(Dataset entries)
━━━━━━

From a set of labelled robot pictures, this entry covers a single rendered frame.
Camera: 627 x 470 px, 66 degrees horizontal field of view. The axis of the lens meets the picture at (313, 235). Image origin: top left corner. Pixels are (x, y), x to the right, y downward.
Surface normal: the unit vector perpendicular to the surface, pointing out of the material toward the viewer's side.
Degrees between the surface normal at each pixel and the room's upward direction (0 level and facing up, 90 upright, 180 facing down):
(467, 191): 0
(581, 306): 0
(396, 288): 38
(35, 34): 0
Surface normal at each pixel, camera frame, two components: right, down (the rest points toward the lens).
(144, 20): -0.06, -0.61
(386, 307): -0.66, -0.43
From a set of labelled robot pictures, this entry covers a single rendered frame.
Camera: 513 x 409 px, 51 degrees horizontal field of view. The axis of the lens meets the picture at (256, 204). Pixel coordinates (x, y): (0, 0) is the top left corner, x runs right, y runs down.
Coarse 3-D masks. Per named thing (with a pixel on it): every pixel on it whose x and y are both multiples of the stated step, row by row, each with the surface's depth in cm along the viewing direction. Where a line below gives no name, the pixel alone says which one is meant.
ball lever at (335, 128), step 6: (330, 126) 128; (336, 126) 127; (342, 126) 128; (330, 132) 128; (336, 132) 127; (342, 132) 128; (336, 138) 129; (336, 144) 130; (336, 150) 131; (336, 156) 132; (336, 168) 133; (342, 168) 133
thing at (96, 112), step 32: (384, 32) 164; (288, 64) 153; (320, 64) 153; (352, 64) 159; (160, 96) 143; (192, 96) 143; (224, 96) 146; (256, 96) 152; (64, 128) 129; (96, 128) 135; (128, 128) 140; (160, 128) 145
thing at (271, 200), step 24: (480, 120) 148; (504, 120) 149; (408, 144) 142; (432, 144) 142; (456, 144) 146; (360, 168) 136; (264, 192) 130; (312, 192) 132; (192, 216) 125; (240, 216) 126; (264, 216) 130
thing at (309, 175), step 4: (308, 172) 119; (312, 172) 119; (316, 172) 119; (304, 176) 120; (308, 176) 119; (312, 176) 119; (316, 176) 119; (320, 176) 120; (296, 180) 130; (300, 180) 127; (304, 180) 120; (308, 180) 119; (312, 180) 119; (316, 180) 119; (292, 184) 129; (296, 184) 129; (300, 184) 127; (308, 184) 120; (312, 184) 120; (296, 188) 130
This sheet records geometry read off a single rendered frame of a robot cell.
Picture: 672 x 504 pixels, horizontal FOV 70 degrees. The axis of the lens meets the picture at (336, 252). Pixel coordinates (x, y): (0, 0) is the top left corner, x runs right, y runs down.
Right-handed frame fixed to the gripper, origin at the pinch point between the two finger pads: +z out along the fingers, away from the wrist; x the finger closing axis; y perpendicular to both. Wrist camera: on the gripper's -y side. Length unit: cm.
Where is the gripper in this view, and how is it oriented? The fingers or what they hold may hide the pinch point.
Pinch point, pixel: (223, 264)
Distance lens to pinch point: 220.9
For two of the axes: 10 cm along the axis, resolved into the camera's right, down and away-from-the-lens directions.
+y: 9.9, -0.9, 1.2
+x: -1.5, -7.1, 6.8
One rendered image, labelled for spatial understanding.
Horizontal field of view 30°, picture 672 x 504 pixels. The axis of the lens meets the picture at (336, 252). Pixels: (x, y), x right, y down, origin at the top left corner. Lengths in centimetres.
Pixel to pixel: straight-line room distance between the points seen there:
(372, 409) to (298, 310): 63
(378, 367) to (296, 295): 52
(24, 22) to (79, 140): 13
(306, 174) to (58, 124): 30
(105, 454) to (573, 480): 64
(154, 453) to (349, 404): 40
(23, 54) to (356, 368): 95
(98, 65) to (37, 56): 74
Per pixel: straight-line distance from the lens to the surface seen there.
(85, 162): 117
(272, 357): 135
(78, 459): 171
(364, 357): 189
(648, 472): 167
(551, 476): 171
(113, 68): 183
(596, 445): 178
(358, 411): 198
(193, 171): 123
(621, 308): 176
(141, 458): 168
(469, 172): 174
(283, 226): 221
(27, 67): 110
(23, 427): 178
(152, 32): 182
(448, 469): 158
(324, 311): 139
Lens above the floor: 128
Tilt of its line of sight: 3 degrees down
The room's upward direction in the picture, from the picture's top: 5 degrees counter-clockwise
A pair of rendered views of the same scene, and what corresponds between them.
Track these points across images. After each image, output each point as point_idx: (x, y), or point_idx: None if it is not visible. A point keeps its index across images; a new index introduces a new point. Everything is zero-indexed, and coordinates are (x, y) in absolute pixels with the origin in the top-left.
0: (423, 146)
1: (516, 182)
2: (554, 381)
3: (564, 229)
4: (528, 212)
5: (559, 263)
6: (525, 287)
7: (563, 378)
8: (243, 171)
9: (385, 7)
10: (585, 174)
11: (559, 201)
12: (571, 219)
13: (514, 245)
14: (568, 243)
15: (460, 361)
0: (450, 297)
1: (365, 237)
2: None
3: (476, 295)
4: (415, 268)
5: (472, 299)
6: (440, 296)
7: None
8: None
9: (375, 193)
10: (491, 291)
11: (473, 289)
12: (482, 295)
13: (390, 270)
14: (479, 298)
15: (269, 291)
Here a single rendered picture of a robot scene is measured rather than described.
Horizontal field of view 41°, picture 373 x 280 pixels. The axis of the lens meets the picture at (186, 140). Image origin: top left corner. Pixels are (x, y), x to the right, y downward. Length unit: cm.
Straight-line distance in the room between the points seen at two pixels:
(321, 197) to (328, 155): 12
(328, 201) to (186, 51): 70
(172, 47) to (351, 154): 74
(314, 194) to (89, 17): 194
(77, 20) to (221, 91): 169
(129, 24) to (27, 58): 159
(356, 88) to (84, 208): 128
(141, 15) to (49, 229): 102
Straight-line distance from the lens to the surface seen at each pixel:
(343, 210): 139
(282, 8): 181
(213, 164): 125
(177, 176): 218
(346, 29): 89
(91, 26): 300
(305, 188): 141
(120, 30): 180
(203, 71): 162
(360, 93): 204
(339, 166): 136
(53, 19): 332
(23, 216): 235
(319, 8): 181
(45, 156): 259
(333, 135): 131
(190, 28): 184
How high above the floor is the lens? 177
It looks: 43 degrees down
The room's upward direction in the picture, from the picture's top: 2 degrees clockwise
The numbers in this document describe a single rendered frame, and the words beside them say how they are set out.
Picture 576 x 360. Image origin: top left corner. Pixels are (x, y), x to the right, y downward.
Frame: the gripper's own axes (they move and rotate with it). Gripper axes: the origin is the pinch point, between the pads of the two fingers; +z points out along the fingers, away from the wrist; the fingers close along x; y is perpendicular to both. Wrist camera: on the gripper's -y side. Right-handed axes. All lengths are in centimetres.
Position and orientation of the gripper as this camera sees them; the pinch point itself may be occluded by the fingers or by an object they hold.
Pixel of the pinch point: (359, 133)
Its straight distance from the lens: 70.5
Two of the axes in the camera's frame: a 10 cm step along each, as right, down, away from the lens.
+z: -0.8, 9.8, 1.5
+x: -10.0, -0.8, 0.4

━━━━━━

TASK TO CARRY OUT: Where a line of the entries above holds the word "seen", return that line.

EXPECTED OUTPUT:
Pixel to pixel: straight-line room distance between the points seen there:
Per pixel: straight-line distance from the lens to the surface seen there.
Straight-line distance in the room between the points seen at two pixels:
Straight-line distance from the lens to the surface seen at each pixel:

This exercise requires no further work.